Immense purchasing power should keep the PBM growing even if retail sales continue to decline, which is why the stock's recent price of about 13.2 times this year's earnings estimate seems too low to stay put much longer. The dividend offers a 2.6% yield, and a low 37% payout ratio suggests plenty of payout bumps in the years ahead.
Celldex Therapeutics is a tiny, clinical-stage biotech with a candidate in a pivotal study that just completed enrollment. Glembatumumab vedotin, or glemba, looks for a protein called gpNMB on the surface of tumor cells where it delivers a lethal dose of chemo.
Glemba's target is associated with an extremely difficult to treat form of breast cancer that lacks three targets available therapies look for. It took a long time to find 327 advanced stage, triple-negative breast cancer patients with tumors that overexpress gpNMB, but Celldex got it done.

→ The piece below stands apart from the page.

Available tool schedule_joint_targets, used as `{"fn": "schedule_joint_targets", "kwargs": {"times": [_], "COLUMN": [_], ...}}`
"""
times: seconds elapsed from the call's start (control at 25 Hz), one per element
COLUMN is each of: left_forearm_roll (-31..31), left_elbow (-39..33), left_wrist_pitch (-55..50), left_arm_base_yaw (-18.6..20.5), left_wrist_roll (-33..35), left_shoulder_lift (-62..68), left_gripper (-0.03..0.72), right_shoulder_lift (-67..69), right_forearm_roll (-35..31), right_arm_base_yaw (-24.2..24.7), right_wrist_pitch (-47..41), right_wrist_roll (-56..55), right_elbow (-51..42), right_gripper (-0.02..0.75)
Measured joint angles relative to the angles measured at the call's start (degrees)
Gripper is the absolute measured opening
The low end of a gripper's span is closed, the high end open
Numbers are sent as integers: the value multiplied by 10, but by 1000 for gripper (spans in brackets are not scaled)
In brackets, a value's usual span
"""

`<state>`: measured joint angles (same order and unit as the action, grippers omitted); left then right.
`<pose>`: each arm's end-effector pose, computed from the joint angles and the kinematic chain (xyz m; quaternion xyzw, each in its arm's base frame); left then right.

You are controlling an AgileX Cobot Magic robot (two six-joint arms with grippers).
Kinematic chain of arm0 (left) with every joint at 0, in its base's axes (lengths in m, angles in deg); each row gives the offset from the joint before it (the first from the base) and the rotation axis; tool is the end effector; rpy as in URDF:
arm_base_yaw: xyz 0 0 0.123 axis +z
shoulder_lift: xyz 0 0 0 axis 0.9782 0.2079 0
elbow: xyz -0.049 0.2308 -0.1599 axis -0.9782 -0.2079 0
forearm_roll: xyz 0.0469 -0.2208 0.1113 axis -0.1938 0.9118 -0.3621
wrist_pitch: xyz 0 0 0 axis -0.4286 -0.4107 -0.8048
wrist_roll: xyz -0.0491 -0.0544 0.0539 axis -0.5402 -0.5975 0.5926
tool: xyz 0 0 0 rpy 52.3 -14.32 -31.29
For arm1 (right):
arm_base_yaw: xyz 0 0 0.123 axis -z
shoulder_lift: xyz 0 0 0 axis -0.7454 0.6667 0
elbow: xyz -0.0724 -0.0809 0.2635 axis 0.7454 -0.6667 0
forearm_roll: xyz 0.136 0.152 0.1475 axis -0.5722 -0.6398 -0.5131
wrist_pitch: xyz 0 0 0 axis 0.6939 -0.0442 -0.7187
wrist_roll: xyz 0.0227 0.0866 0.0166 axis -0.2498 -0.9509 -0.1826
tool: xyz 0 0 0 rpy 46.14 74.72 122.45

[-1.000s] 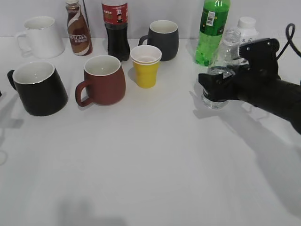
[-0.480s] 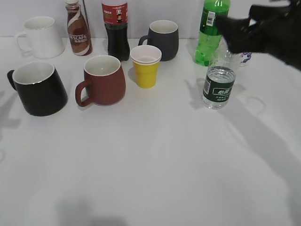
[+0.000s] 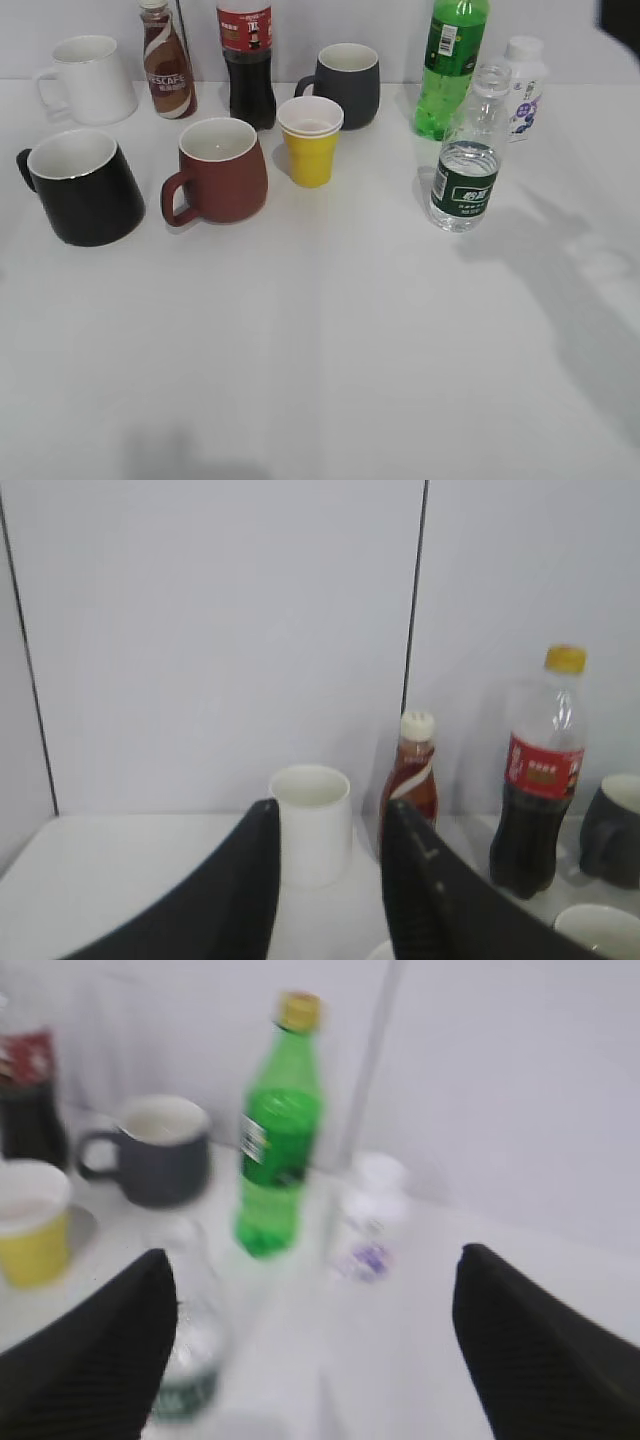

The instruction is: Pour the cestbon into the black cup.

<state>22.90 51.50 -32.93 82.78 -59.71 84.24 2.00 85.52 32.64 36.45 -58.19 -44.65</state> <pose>0.1577 -0.0020 0.3156 0.0085 0.6975 -0.0517 0.7147 0.2274 0.0665 0.3238 -0.1576 0.7618 0.0644 0.6250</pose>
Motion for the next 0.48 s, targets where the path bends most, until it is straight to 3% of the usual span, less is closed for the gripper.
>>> {"fn": "schedule_joint_targets", "kwargs": {"times": [0.12,0.2,0.36,0.48], "left_forearm_roll": [-3,15,71,120], "left_elbow": [3,4,33,78], "left_wrist_pitch": [-72,-145,-332,-496], "left_arm_base_yaw": [-38,-80,-203,-301], "left_wrist_roll": [-14,-16,-16,34], "left_shoulder_lift": [-68,-114,-199,-241], "left_gripper": [266,266,267,267], "right_shoulder_lift": [-80,-133,-230,-291], "right_forearm_roll": [-4,-52,-192,-238], "right_arm_base_yaw": [-15,-35,-76,-86], "right_wrist_pitch": [-122,-195,-337,-455], "right_wrist_roll": [3,38,156,195], "right_elbow": [0,0,3,4], "right_gripper": [647,645,638,632]}}
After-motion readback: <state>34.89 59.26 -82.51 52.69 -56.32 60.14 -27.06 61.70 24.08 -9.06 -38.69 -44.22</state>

The company will measure how long patients survive without showing signs of disease progression. During a previous study, progression-free survival for a subgroup of triple-negative breast cancer patients with lots of gpNMB on their tumor cells was more than twice as long as the group treated with standard chemotherapy.
If glemba can repeat its previous success in the ongoing study, this stock will soar. Of course, a surprise failure could lead to swift losses. Now that the pivotal trial is fully enrolled, we should know one way or the other in the first half of next year.